## INSTRUCTIONS TO FOLLOW
Every line below that holds the word "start" must be listed.

·····

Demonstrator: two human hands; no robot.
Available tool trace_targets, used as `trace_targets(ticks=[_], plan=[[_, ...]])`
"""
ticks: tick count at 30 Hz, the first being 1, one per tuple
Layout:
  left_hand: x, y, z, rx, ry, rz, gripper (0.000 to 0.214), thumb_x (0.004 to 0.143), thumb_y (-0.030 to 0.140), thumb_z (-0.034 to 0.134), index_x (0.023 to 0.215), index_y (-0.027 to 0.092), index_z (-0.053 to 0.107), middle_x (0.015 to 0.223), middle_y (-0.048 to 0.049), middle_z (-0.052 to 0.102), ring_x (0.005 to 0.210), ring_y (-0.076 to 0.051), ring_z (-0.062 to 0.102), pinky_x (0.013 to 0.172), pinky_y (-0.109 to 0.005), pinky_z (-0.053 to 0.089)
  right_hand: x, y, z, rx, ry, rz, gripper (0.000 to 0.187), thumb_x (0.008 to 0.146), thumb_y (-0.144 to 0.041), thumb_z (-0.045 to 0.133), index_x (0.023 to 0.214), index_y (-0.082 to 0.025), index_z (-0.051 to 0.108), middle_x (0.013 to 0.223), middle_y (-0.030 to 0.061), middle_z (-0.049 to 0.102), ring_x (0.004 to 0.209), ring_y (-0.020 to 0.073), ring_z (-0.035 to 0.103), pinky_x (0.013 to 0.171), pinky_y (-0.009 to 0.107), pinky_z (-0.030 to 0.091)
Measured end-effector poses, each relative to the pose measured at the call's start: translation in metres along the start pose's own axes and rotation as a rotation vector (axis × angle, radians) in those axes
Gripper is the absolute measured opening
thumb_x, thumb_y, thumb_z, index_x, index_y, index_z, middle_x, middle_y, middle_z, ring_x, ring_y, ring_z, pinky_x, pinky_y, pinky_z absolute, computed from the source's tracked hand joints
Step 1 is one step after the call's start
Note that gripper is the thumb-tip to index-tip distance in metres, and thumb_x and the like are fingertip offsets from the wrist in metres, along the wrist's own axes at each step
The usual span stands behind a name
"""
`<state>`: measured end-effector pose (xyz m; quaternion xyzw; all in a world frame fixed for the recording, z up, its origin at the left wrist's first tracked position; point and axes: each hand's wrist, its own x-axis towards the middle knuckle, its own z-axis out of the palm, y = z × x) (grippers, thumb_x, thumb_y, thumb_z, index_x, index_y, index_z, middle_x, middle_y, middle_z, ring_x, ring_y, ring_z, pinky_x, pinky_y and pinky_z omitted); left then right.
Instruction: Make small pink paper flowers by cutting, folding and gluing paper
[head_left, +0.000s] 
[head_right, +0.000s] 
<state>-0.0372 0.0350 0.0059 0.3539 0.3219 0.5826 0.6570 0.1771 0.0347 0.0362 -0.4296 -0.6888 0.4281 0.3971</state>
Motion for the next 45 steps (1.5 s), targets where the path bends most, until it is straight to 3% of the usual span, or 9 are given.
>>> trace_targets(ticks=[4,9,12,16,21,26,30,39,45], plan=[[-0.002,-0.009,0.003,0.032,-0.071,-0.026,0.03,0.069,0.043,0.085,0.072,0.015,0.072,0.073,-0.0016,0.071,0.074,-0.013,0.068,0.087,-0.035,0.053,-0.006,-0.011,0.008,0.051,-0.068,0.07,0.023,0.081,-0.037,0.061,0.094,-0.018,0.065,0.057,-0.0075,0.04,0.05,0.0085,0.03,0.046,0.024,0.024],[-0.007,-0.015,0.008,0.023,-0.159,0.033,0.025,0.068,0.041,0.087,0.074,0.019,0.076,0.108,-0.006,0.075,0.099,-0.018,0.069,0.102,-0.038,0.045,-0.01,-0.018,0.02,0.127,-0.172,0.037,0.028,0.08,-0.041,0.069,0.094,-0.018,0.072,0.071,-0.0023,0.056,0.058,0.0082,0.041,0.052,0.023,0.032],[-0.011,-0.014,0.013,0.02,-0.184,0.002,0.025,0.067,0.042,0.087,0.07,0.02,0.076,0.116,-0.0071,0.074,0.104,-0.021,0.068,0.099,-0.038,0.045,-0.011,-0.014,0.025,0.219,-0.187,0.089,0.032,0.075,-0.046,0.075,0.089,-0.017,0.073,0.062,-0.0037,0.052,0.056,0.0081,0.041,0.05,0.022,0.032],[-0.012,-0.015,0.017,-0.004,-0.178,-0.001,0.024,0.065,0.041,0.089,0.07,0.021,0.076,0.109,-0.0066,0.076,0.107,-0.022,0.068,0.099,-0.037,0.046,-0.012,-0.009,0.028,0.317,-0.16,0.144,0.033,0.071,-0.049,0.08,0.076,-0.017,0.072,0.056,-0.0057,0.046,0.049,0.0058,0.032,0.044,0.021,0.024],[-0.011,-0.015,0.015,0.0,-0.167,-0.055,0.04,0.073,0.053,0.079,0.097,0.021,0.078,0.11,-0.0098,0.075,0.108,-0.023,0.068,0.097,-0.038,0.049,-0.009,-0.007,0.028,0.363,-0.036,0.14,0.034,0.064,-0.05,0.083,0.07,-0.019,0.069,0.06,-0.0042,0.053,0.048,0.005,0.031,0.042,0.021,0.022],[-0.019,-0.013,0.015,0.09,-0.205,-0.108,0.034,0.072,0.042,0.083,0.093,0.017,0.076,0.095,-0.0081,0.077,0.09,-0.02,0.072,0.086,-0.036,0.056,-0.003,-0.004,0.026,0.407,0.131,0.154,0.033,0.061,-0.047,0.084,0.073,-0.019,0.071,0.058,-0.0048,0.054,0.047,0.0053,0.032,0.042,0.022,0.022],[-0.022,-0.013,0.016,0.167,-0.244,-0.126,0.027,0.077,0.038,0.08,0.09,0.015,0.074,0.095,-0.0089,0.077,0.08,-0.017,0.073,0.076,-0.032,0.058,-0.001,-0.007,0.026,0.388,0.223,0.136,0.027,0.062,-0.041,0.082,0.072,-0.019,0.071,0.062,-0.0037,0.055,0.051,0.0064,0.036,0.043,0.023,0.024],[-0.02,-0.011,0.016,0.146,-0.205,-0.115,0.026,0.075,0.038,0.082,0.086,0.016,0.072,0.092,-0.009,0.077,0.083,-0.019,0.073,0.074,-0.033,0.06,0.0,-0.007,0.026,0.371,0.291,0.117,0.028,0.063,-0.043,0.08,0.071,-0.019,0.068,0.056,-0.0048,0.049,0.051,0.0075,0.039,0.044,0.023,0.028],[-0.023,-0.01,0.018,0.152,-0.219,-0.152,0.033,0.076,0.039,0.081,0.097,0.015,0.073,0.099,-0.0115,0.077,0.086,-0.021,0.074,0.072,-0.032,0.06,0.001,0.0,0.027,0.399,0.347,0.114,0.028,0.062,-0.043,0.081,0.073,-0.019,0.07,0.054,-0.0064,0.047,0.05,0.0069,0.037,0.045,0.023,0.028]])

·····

## RESULT
Measured end-effector poses, each relative to the pose measured at the call's start: translation in metres along the start pose's own axes and rotation as a rotation vector (axis × angle, radians) in those axes
Step 1 is one step after the call's start

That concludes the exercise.